Promoter shares are proposed to be capped at 20% of the SPAC’s total number of all shares in issue at the SPAC IPO, with further issuances of additional promoter shares up to 10% ; and a 30% cap on dilution from the exercise of all warrants is also proposed.
Fund raising size
For the SPAC IPO, the gross proceeds expected to be raised must be at least HK$1 billion.
Application of new listing requirements
A Successor Company must meet all new listing requirements under the Listing Rules, such as minimum market capitalisation requirements and financial eligibility tests. In addition, at least one independent sponsor shall be appointed for the de-SPAC transaction.
Independent third party investment
Independent PIPE would be mandatory and must constitute at least 15% to 25% of the expected market capitalisation of the Successor Company, validating the valuation of the Successor Company.
Shareholders’ approval for de-SPAC transaction
A de-SPAC transaction must be approved by SPAC shareholders at a general meeting, which would exclude the SPAC Promoter and other shareholders with a material interest in the de-SPAC transaction.
SPAC shareholders must be given the option to redeem their shares prior to (i) a de-SPAC transaction, (ii) a change in SPAC Promoter; and (iii) any extension to the deadline for finding a suitable target business for de-SPAC transaction. Shareholders who elect to redeem should receive a pro rata amount of 100% of the funds raised by the SPAC IPO, at the price at which such shares were issued, plus accrued interests.
Public float requirement
The Successor Company must maintain a public float of 25% and at least 100 shareholders.
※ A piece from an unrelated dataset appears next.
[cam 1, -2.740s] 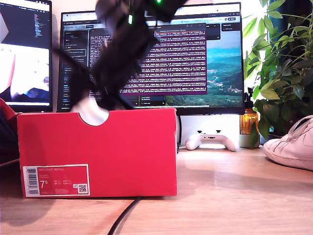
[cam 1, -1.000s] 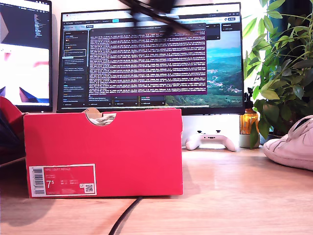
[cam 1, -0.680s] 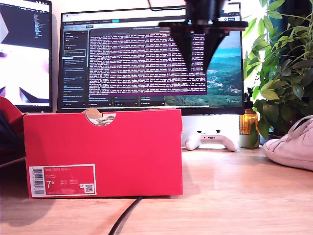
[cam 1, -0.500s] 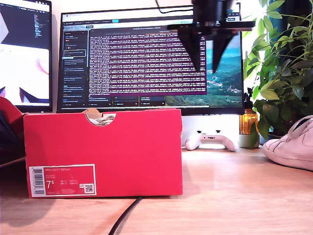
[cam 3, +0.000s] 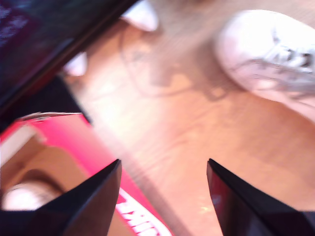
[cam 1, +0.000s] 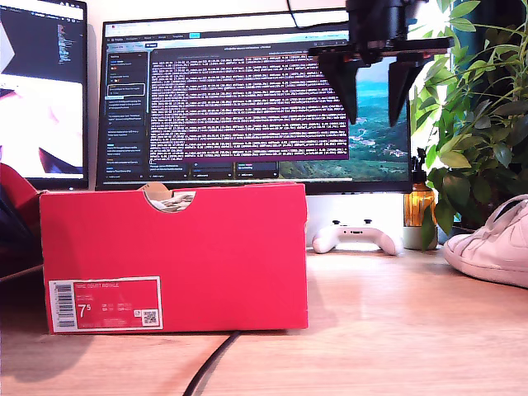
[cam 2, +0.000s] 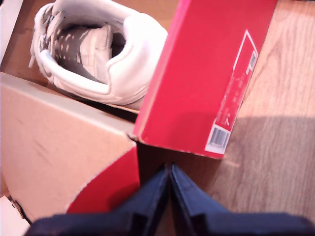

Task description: Pack the white shoes by picking the first shoe and placing it inside the red shoebox, left side, then picking and rotating the second shoe and placing it in the shoebox

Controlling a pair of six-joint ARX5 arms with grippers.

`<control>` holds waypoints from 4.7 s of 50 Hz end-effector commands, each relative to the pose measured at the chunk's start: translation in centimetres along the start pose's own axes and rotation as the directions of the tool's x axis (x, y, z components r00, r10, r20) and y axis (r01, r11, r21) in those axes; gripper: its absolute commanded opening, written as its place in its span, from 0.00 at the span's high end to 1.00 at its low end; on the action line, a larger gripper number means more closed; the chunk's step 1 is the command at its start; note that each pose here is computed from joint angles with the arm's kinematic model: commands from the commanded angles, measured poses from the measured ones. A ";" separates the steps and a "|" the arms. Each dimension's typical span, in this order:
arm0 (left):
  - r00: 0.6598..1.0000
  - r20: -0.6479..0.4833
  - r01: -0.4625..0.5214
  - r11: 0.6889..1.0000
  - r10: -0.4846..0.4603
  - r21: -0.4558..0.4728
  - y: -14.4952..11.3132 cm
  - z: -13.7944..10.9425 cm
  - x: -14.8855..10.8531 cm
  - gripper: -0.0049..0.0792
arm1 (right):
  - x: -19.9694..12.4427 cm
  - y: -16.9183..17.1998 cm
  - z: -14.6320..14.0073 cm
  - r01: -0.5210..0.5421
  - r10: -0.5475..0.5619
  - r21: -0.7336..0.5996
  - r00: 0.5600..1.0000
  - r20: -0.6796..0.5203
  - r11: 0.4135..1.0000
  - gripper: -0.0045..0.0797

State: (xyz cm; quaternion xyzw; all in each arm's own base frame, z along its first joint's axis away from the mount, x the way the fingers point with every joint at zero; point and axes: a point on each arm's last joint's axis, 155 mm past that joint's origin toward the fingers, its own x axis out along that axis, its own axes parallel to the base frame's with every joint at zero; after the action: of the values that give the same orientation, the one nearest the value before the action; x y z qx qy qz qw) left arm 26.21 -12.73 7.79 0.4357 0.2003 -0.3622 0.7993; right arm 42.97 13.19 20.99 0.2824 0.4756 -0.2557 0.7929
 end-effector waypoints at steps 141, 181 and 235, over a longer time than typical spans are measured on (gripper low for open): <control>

Return of funds to shareholders
If a SPAC is unable to announce a de-SPAC transaction within 24 months of its IPO, or complete such transaction within 36 months of its IPO, the SPAC must liquidate and return 100% of the funds it raised plus accrued interest to its shareholders. The HKEX will then de-list the SPAC.
What the SPAC Proposal means for the Hong Kong capital market
Compared to the U.S. and Singapore regime, the criteria for a SPAC listing under the SPAC Proposal were considered to have put much emphasis on safeguarding the interests of the public investors, including:
- the proposals where retail investors will only be able to trade the SPAC’s shares after completion of the de-SPAC transaction, and only allowing professional investors who have at least HK$8 million in assets and investment experience to trade SPAC’s shares before the de-SPAC transaction;
- each SPAC must have at least one SPAC Promoter which is a SFC licensed firm;
- mandatory independent PIPE investors,
- no redemption right if the relevant shareholder voted for the de-SPAC transaction at the general meeting; and
- the appointment of sponsor for the de-SPAC transaction and the associated procedural and substantive requirements under the Hong Kong IPO sponsor regime.
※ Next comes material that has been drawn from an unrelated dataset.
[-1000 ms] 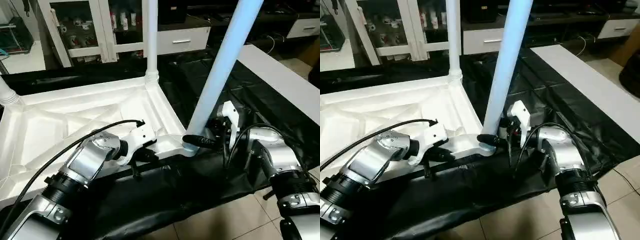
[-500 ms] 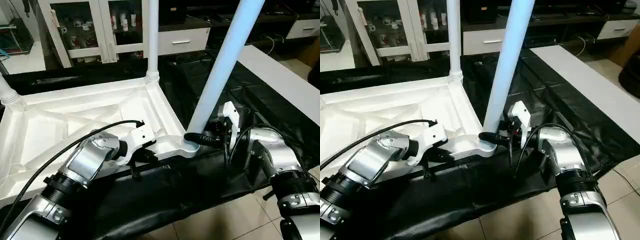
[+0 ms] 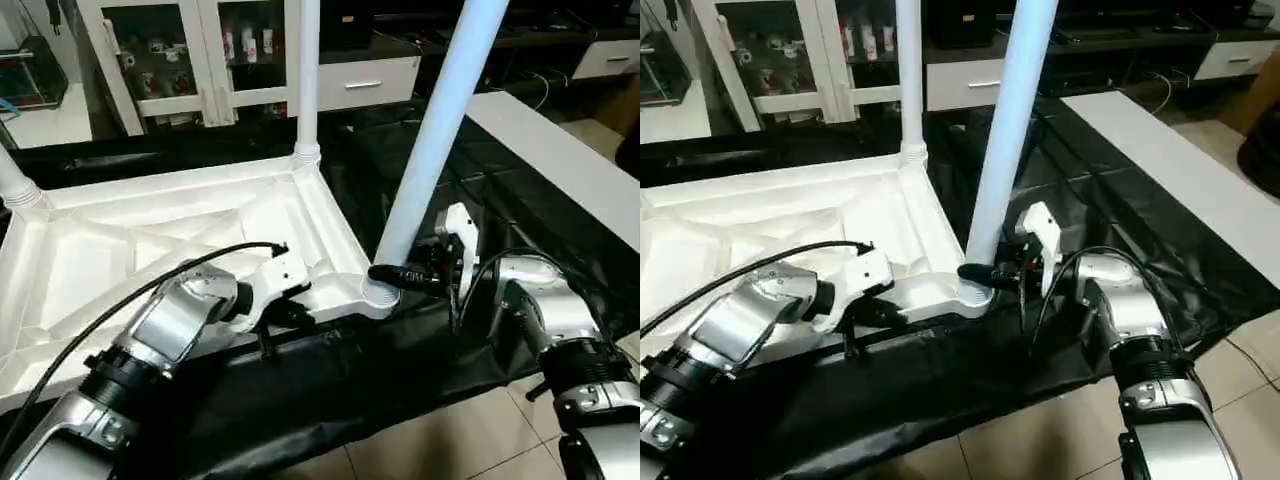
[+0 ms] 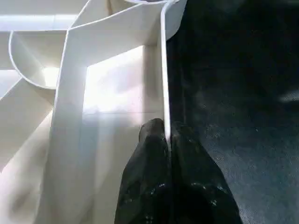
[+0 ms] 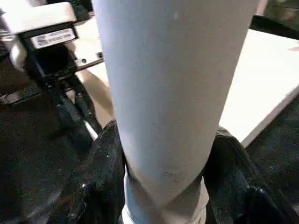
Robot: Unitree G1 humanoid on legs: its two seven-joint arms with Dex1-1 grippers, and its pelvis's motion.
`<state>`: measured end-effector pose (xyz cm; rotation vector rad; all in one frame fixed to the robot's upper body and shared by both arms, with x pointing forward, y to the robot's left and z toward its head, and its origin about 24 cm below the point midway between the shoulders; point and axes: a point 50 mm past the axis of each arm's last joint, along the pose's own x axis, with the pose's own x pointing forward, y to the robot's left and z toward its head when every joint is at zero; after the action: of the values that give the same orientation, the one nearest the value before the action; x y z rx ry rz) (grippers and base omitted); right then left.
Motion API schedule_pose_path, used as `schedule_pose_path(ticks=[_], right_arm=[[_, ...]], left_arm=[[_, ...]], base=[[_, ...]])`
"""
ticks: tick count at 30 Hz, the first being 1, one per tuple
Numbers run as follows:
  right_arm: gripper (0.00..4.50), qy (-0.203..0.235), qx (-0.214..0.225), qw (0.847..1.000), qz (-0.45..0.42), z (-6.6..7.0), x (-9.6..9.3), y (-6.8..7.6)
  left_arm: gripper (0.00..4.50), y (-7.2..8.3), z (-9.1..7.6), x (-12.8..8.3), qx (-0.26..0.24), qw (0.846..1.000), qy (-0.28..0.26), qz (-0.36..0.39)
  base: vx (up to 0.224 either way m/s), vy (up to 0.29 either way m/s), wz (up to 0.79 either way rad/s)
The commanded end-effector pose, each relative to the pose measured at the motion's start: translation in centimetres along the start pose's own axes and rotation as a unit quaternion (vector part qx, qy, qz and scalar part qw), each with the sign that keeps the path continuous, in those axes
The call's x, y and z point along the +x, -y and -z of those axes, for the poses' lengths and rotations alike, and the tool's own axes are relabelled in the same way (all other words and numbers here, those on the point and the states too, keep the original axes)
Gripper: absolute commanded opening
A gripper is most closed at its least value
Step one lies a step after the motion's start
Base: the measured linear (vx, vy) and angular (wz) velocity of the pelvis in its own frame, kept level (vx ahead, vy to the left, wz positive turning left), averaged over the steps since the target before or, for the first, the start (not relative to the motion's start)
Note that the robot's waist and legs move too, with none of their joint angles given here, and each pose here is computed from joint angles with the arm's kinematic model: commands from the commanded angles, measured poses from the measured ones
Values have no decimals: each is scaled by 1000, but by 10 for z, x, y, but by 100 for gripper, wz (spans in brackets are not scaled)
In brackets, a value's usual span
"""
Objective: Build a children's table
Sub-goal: Rotate leg to tighten
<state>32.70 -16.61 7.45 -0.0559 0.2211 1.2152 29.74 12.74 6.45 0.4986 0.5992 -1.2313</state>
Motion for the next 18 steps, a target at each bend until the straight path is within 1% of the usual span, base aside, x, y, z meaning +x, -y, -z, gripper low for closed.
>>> schedule_pose_path(ticks=[1, 6, 8, 11, 13, 18], right_arm=[[193, -25, 15, 1000, 1, 9, -5, 1], [193, -31, 13, 999, -9, 12, -7, -1], [193, -35, 12, 999, -15, 14, -8, -3], [191, -37, 14, 999, -18, 16, -9, -4], [191, -40, 16, 999, -25, 20, -8, -7], [191, -44, 19, 999, -26, 24, -8, -9]], left_arm=[[0, 12, -7, 0, 36, 997, 17, 65], [0, 14, -6, -5, 55, 995, 17, 85], [0, 11, -4, -9, 62, 994, 9, 85], [0, 8, -3, -11, 64, 995, 3, 82], [0, 5, -1, -12, 65, 995, -3, 79], [0, 4, 0, -13, 66, 995, -8, 79]], base=[[0, 0, 0], [0, 0, 0], [0, 0, 0], [0, 0, 0], [0, 0, 0], [0, 0, 0]])
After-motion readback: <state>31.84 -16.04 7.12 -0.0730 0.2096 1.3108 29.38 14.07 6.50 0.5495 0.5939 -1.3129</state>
Under the SPAC Proposal, a SPAC must raise at least HK$1 billion and the target business will need a minimum market capitalisation of HK$500 million. By comparison, SGX set a minimum market capitalisation of S$150 million; while the NASDAQ and NYSE require a minimum market capitalisation between US$50 million and US$100 million depending on the stock exchange and its boards.
While Hong Kong has been the world’s biggest IPO market seven times in the past 12 years, adding SPACs to the Hong Kong capital market would be valuable and worthwhile as the SPAC listing has its advantages of providing an alternative listing method for issuers and reducing book building time seen in the traditional IPO process. However, SPAC IPOs in Hong Kong are not expected to replace the traditional regime of listing. The HKEX is seeking market feedback on the SPAC Proposal and the consultation will end on 31 October 2021.